School of Biomedical Engineering and Imaging, University of Tennessee Health Science Center, Memphis, TN, USA.
Int J Radiat Oncol Biol Phys. 2012 Mar 1;82(3):1075-82. doi: 10.1016/j.ijrobp.2011.06.1984. Epub 2011 Dec 22.
Damage to normal tissue is a limiting factor in clinical radiotherapy (RT). We tested the hypothesis that the presence of tumor alters the response of normal tissues to irradiation using a rat in situ brain tumor model.
Intravital microscopy was used with a rat cranial window to assess the in situ effect of rat C6 glioma on peritumoral tissue with and without RT. The RT regimen included 40 Gy at 8 Gy/day starting Day 5 after tumor implant. Endpoints included blood-brain barrier permeability, clearance index, leukocyte-endothelial interactions and staining for vascular endothelial growth factor (VEGF) glial fibrillary acidic protein, and apoptosis. To characterize the system response to RT, animal survival and tumor surface area and volume were measured. Sham experiments were performed on similar animals implanted with basement membrane matrix absent of tumor cells.

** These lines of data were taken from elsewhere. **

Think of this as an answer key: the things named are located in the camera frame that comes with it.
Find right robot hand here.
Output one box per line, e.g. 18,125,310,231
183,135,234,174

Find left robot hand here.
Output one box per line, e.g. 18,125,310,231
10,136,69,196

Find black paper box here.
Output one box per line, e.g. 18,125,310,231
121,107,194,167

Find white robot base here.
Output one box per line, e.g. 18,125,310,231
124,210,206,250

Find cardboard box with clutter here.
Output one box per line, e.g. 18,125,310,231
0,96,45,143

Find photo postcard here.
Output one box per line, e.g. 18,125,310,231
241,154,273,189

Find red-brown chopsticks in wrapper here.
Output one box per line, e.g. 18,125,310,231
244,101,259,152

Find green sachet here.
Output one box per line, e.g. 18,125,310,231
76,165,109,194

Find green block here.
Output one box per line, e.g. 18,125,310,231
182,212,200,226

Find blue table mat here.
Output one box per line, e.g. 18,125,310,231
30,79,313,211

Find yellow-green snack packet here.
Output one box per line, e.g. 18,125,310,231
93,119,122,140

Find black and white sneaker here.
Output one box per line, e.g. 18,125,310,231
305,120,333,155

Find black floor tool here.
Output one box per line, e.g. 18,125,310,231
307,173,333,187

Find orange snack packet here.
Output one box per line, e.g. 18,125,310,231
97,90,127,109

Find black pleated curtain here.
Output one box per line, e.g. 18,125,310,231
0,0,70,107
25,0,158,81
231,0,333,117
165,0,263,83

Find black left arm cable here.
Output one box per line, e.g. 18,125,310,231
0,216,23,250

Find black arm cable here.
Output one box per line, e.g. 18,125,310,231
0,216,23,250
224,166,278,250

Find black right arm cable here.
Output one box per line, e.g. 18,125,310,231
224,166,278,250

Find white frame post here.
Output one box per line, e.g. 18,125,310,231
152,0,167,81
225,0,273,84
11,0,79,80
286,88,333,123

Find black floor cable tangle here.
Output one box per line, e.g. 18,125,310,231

The presence of tumor alone increases permeability but has little effect on leukocyte-endothelial interactions and astrogliosis. Radiation alone increases tissue permeability, leukocyte-endothelial interactions, and astrogliosis. The highest levels of permeability and cell adhesion were seen in the model that combined tumor and irradiation; however, the presence of tumor appeared to reduce the volume of rolling leukocytes. Unirradiated tumor and peritumoral tissue had poor clearance. Irradiated tumor and peritumoral tissue had a similar clearance index to irradiated and unirradiated sham-implanted animals. Radiation reduces the presence of VEGF in peritumoral normal tissues but did not affect the amount of apoptosis in the normal tissue. Apoptosis was identified in the tumor tissue with and without radiation.
We developed a novel approach to demonstrate that the presence of the tumor in a rat intracranial model alters the response of normal tissues to irradiation.
正常组织的损伤是临床放射治疗(RT)的一个限制因素。我们通过大鼠原位脑肿瘤模型,测试了肿瘤的存在改变正常组织对照射反应的假设。
使用大鼠颅窗的活体显微镜评估了大鼠 C6 神经胶质瘤对肿瘤周围组织的原位影响,包括有无 RT。RT 方案包括在肿瘤植入后第 5 天开始每天 8 Gy 给予 40 Gy。终点包括血脑屏障通透性、清除指数、白细胞-内皮相互作用和血管内皮生长因子(VEGF)、胶质纤维酸性蛋白和细胞凋亡染色。为了描述系统对 RT 的反应,测量了动物的存活率和肿瘤表面积和体积。在类似的植入了没有肿瘤细胞的基底膜基质的动物中进行了假手术实验。
仅肿瘤的存在就会增加通透性,但对白细胞-内皮相互作用和星形胶质细胞增生几乎没有影响。单独照射会增加组织通透性、白细胞-内皮相互作用和星形胶质细胞增生。在同时存在肿瘤和照射的模型中,通透性和细胞黏附的水平最高;然而,肿瘤的存在似乎减少了滚动白细胞的体积。未照射的肿瘤和肿瘤周围组织的清除率很差。照射的肿瘤和肿瘤周围组织的清除指数与照射和未照射的假植入动物相似。辐射减少了肿瘤周围正常组织中 VEGF 的存在,但对正常组织中的细胞凋亡没有影响。有或没有辐射的肿瘤组织都发生了细胞凋亡。
我们开发了一种新方法来证明肿瘤的存在改变了大鼠颅内模型中正常组织对照射的反应。